From the first line to the last, reproduce the material exactly.

*** Block opens ***

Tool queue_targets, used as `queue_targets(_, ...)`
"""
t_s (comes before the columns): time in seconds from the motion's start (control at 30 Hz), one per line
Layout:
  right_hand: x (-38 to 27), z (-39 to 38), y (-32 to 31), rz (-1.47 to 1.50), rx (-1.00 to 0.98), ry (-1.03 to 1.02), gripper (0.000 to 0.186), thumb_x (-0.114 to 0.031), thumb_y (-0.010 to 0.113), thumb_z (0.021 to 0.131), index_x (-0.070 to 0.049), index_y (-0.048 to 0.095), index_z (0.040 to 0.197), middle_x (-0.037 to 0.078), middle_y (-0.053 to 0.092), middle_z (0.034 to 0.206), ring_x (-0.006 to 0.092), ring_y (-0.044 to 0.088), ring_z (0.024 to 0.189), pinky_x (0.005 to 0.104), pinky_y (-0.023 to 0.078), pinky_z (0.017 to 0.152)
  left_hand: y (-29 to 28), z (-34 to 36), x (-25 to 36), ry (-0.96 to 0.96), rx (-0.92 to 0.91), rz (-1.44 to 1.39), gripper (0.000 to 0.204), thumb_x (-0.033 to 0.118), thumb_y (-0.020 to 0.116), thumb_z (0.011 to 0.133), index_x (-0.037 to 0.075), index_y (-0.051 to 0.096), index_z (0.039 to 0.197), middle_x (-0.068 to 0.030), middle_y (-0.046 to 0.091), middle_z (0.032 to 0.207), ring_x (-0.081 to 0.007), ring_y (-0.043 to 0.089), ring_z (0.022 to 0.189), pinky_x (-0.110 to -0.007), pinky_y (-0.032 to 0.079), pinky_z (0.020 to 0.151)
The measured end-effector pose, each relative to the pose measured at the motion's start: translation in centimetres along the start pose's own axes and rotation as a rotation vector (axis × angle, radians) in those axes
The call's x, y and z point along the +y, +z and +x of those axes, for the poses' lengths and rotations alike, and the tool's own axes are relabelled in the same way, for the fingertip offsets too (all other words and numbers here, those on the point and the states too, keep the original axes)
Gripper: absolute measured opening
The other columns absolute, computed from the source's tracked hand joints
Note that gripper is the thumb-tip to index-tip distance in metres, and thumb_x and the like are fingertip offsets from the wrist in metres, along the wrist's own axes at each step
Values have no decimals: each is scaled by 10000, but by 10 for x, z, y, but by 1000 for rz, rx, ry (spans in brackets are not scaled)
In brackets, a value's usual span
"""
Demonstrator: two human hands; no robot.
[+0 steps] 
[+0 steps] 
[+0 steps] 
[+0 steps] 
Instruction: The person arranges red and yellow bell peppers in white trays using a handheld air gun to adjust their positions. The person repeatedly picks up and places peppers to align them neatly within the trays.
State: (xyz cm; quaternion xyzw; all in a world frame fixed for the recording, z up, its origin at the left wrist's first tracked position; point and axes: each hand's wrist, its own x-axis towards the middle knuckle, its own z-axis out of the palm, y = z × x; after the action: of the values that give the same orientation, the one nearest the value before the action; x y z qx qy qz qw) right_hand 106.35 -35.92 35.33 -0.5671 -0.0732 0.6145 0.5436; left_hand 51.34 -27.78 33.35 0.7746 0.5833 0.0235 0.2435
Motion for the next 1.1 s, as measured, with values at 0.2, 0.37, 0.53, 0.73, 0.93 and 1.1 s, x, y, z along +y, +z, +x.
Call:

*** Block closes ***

# ANSWER BOX
Tool queue_targets, used as `queue_targets(_, ...)`
"""
t_s (comes before the columns): time in seconds from the motion's start (control at 30 Hz), one per line
Layout:
  right_hand: x (-38 to 27), z (-39 to 38), y (-32 to 31), rz (-1.47 to 1.50), rx (-1.00 to 0.98), ry (-1.03 to 1.02), gripper (0.000 to 0.186), thumb_x (-0.114 to 0.031), thumb_y (-0.010 to 0.113), thumb_z (0.021 to 0.131), index_x (-0.070 to 0.049), index_y (-0.048 to 0.095), index_z (0.040 to 0.197), middle_x (-0.037 to 0.078), middle_y (-0.053 to 0.092), middle_z (0.034 to 0.206), ring_x (-0.006 to 0.092), ring_y (-0.044 to 0.088), ring_z (0.024 to 0.189), pinky_x (0.005 to 0.104), pinky_y (-0.023 to 0.078), pinky_z (0.017 to 0.152)
  left_hand: y (-29 to 28), z (-34 to 36), x (-25 to 36), ry (-0.96 to 0.96), rx (-0.92 to 0.91), rz (-1.44 to 1.39), gripper (0.000 to 0.204), thumb_x (-0.033 to 0.118), thumb_y (-0.020 to 0.116), thumb_z (0.011 to 0.133), index_x (-0.037 to 0.075), index_y (-0.051 to 0.096), index_z (0.039 to 0.197), middle_x (-0.068 to 0.030), middle_y (-0.046 to 0.091), middle_z (0.032 to 0.207), ring_x (-0.081 to 0.007), ring_y (-0.043 to 0.089), ring_z (0.022 to 0.189), pinky_x (-0.110 to -0.007), pinky_y (-0.032 to 0.079), pinky_z (0.020 to 0.151)
The measured end-effector pose, each relative to the pose measured at the motion's start: translation in centimetres along the start pose's own axes and rotation as a rotation vector (axis × angle, radians) in those axes
The call's x, y and z point along the +y, +z and +x of those axes, for the poses' lengths and rotations alike, and the tool's own axes are relabelled in the same way, for the fingertip offsets too (all other words and numbers here, those on the point and the states too, keep the original axes)
Gripper: absolute measured opening
The other columns absolute, computed from the source's tracked hand joints
Note that gripper is the thumb-tip to index-tip distance in metres, and thumb_x and the like are fingertip offsets from the wrist in metres, along the wrist's own axes at each step
Values have no decimals: each is scaled by 10000, but by 10 for x, z, y, but by 1000 for rz, rx, ry (spans in brackets are not scaled)
In brackets, a value's usual span
"""
Demonstrator: two human hands; no robot.
[+0 steps] 
[+0 steps] 
[+0 steps] 
[+0 steps] 
Instruction: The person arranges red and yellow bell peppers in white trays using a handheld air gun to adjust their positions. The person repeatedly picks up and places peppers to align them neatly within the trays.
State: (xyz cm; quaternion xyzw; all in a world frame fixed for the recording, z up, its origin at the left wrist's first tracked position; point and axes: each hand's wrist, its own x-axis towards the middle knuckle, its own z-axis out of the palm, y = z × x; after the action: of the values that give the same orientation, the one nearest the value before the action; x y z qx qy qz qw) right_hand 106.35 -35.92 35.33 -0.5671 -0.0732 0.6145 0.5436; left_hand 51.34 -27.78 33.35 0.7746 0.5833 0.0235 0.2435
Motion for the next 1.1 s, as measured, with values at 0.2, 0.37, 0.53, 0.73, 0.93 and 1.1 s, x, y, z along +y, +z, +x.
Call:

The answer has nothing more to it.